Monday, April 25, 2011

LilyPad design lights up the runway

LilyPad/fiber optic design created for Anna Reutinger’s fashion line - GMA
Dennis Cao, an electrical engineering student at UCLA, mixed the LilyPad with nine Red Green Blue (RGB) LED’s to emit a wide range of colors through fiber optic strands flowing out of a white halter style dress.

He writes "The code is fairly simple and I thought I’d share it (along with the assembly instructions) since the only documentation I’ve found online has been linearly fading LED’s, which doesn’t look as great in my opinion. My code uses pulse width modulation to fade in and out of different colors at a sinusoidal rate- (essentially this means turning on/off the LED at varying amounts, a brighter appearance meant that the LED was HIGH or ON at more times per second, increasing the frequency of the signal. )"

For his code and instructions go to http://redlobsta.tumblr.com/

Saturday, April 23, 2011

Textile Messages Symposium


On Friday, April 22, 2011 we held a "Textile Messages" symposium at the University of Pennsylvania, Skirkanich Hall. Yasmin Kafai, Michael Eisenberg, Kylie Peppler, Leah Buechley, Maggie Orth, and Joanne Berzowka all presented, followed by an exhibit of electronic textiles. We showed a range of e-textiles from novice designs to high end art, discussed issues of gender, learning, and crafts, and contemplated what educational technology could be.
A number of people from education, art, hacktory, computer science, engineering, and information studies joined us to discuss recent developments in technology and education.

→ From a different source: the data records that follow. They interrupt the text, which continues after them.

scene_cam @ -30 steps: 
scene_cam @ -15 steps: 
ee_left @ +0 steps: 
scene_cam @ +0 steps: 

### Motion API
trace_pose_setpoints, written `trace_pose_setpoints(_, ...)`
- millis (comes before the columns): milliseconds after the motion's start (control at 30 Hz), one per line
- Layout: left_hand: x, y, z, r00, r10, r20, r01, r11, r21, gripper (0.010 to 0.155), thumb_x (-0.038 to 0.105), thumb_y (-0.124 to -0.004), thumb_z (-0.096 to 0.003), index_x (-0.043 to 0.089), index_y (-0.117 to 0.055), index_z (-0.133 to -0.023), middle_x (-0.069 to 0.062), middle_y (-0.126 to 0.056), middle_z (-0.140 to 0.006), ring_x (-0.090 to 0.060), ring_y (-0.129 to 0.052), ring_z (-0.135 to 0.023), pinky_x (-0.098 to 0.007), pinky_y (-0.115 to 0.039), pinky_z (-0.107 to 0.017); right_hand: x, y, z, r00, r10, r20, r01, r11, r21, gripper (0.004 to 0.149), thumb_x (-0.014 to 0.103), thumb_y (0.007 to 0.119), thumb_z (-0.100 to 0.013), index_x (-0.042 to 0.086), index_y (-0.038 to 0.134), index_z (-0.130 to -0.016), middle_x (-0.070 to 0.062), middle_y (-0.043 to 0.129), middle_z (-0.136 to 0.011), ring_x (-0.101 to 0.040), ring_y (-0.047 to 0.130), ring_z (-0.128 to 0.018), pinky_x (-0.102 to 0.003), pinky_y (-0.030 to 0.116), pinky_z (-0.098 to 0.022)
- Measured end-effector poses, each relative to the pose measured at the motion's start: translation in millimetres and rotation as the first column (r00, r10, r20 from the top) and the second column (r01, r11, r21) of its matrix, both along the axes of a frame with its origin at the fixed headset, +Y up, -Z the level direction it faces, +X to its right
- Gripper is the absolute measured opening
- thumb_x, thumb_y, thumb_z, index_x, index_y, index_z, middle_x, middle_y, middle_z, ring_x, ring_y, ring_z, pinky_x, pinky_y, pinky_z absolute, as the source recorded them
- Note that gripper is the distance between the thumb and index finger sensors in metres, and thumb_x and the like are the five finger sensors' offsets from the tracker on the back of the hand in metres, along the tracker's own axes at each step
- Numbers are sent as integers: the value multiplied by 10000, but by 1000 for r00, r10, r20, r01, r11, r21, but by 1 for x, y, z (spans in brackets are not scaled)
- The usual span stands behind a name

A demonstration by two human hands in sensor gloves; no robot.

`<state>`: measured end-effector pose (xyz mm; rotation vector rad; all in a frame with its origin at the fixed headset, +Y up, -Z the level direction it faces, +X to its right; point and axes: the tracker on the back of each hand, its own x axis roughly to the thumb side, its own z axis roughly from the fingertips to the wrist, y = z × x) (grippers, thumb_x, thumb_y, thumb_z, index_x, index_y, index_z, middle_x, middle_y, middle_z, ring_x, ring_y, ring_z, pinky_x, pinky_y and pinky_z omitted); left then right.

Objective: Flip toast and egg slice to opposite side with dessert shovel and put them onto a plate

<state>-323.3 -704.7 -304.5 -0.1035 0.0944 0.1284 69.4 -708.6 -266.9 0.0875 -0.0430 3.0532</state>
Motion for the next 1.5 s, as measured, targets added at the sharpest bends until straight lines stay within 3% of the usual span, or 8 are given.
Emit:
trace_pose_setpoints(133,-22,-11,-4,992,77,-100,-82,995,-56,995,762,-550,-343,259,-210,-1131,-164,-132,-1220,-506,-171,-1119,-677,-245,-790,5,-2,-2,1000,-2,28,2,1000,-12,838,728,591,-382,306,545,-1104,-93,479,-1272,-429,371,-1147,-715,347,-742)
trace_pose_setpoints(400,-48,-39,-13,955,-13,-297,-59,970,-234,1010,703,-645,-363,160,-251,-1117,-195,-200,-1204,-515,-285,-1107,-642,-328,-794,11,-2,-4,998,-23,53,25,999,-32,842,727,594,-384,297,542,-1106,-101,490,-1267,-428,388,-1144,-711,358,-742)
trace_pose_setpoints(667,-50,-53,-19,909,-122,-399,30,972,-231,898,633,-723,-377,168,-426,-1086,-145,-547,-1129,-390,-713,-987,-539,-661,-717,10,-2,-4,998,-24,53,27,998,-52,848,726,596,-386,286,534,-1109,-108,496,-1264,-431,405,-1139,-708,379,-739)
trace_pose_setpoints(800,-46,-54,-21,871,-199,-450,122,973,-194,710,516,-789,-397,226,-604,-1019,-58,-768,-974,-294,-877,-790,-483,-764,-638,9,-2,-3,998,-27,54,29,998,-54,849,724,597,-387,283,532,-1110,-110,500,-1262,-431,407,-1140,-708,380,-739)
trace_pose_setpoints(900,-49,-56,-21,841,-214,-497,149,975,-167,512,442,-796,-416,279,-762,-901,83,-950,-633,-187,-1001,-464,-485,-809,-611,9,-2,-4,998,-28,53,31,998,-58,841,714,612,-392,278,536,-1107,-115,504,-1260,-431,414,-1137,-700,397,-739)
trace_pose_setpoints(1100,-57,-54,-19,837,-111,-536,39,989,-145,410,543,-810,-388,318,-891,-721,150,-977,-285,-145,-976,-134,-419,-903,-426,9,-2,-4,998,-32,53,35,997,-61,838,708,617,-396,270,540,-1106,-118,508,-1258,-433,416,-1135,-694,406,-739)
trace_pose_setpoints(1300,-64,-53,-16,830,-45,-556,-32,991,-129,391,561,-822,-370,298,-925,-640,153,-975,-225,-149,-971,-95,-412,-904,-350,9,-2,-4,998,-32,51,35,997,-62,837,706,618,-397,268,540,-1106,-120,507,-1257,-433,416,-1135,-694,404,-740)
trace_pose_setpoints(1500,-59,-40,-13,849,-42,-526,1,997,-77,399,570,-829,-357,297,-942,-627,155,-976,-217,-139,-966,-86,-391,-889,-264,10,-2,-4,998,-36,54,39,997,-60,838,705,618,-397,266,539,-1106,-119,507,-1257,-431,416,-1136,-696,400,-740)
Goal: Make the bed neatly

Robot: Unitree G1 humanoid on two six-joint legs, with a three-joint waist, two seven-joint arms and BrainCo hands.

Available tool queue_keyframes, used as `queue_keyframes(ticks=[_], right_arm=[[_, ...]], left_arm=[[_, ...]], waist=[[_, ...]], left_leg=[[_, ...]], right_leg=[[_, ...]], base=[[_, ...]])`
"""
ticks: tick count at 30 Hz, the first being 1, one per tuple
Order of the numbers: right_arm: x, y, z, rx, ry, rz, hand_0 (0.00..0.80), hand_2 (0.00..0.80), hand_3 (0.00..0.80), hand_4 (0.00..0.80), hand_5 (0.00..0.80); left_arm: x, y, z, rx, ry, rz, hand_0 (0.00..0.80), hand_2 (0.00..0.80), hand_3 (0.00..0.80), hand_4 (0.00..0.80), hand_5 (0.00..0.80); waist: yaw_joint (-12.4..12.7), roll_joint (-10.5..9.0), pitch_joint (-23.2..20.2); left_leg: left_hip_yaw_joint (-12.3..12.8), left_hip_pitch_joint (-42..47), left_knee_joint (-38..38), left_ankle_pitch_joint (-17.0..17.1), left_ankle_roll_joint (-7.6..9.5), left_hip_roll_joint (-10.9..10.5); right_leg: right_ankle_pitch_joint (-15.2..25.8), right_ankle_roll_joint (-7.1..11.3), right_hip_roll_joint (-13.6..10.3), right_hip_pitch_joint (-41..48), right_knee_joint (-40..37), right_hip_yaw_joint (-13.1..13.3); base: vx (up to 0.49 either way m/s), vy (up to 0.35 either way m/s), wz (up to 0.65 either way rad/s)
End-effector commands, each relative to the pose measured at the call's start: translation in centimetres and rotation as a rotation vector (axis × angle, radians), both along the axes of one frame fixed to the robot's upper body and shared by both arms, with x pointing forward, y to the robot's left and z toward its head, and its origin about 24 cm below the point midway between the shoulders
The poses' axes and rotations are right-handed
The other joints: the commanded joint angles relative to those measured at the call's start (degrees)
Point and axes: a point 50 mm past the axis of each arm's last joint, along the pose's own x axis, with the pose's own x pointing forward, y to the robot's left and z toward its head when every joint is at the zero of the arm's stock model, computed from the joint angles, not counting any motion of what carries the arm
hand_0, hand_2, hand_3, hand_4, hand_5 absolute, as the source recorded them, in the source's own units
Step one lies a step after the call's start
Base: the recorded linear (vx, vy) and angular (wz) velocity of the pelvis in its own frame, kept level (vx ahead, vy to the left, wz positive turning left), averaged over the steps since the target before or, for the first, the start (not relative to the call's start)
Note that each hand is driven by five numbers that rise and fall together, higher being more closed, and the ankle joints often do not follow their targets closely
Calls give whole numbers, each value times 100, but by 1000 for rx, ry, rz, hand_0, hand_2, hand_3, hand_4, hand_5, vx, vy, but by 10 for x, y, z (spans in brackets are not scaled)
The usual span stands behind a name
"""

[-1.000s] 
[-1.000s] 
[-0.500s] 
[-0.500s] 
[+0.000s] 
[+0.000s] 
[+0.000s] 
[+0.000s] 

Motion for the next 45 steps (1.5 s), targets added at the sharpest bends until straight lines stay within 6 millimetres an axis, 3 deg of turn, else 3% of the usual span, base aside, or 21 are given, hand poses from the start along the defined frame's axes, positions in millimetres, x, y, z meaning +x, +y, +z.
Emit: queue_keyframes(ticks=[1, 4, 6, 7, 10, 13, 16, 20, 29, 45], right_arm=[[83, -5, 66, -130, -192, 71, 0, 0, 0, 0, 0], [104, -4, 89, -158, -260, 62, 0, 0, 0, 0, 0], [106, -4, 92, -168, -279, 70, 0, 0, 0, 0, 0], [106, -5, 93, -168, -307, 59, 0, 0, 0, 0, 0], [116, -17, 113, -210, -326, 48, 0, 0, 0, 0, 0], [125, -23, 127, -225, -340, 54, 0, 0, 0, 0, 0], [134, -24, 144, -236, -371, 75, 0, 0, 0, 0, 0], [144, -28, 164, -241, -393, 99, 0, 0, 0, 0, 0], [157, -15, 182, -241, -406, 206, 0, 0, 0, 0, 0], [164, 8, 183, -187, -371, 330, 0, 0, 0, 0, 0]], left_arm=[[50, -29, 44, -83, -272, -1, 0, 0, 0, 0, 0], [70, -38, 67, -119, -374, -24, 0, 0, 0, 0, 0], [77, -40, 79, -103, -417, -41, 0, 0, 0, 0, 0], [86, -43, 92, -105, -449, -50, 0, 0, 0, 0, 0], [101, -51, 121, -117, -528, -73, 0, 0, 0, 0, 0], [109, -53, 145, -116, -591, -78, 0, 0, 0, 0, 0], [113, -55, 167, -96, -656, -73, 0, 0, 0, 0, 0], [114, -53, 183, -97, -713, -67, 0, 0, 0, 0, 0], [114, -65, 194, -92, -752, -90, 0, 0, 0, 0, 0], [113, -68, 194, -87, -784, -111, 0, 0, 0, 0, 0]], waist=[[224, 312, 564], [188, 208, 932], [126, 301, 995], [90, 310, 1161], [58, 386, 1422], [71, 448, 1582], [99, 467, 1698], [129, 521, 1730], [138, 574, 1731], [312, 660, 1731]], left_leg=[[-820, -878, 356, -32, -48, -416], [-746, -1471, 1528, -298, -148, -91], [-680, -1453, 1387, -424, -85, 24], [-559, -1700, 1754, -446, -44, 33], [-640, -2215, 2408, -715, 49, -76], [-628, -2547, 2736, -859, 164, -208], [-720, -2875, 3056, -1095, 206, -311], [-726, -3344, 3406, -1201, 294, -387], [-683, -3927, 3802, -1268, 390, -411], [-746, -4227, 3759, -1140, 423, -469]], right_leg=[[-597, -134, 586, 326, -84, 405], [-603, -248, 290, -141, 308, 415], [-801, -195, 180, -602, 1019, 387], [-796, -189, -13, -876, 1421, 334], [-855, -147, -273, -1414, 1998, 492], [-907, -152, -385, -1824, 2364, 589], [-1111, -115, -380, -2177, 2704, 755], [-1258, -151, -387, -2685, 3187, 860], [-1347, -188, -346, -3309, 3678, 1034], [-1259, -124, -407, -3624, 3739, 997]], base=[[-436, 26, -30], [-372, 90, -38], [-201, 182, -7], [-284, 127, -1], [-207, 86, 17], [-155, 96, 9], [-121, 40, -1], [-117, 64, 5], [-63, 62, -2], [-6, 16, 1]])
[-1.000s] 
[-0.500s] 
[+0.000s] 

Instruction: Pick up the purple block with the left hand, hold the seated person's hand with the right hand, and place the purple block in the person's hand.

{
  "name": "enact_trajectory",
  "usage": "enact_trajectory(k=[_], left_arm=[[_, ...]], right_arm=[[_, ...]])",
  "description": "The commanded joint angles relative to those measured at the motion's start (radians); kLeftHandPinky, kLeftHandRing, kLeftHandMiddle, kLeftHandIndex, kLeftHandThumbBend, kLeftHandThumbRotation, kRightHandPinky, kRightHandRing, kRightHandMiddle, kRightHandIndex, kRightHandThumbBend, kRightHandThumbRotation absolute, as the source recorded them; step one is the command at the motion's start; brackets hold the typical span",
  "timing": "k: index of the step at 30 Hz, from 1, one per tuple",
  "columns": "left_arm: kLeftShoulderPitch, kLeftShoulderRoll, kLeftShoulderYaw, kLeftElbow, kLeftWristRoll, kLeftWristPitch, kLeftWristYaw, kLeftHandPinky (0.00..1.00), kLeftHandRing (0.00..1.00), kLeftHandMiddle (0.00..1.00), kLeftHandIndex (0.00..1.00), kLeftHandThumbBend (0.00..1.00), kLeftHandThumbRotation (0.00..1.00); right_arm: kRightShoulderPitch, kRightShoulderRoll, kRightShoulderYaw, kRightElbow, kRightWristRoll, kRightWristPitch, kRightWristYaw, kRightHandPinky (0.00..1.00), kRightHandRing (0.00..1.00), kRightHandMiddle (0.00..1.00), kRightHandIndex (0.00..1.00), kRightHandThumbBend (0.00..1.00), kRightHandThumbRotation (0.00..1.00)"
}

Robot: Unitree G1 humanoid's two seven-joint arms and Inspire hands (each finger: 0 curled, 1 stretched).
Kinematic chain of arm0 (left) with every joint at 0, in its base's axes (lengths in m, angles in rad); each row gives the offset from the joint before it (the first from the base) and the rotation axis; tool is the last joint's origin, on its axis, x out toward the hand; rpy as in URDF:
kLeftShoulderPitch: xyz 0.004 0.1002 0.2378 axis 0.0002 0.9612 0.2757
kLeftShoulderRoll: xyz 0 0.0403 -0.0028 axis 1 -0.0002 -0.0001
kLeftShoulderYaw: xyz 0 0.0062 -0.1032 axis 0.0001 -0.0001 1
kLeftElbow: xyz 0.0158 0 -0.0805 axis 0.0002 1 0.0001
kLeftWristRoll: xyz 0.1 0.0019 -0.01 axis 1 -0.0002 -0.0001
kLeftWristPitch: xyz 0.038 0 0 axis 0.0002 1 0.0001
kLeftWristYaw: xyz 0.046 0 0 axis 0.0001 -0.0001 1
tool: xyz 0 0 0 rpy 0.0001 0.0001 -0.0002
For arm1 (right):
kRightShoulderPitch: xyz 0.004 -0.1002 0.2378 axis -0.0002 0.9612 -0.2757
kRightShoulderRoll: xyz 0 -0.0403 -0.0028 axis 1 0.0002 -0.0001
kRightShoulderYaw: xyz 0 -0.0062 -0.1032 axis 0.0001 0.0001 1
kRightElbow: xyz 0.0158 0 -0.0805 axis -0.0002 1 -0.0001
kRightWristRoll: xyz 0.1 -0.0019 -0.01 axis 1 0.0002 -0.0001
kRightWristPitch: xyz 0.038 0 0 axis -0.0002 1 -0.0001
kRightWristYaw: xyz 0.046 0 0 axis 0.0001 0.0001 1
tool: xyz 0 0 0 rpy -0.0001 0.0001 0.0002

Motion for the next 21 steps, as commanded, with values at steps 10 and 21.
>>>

Kate Hartman, Diane Glosson, Kristin Searle, Corrie Tice, and Deborah Fields were also there displaying, discussing, and wearing e-textiles.

Wednesday, April 20, 2011


Adventures in E-Textiles.
In honor of our "Textile Messages" symposium tomorrow, I made a special, fading, Poppy Necklace. The lights on each flower are sewn in parallel and connected to the Lilypad Simple Board. Using ModKit Alpha (beta doesn't have variables yet), I programmed them to fade with the analogwrite command and adding 5 points to the brightness scale (from 0-255).

I used layers of felt to keep the circuits insulated from each other - a handy trick that also added some solidity to the otherwise thin felt. In a nod to Leah Buechley's writing about moving from the invisible to the visible in engineering, I'm showing a picture of the back. As you may guess, a lot is insulated between the layers, but you can see the final circuit completed by connecting the smallest flower to the pins on the Lilypad that power it.
More pictures can be found on the Lilypond site and on my personal blog.




Tuesday, April 5, 2011

Hyperbolic Crochet Coral Reef

http://crochetcoralreef.org/about/index.php


The Hyperbolic Crochet Coral Reef is a woolly celebration of the intersection of higher geometry and feminine handicraft, and a testimony to the disappearing wonders of the marine world.

Created and curated by Christine Wertheim and Margaret Wertheim of the Institute For Figuring.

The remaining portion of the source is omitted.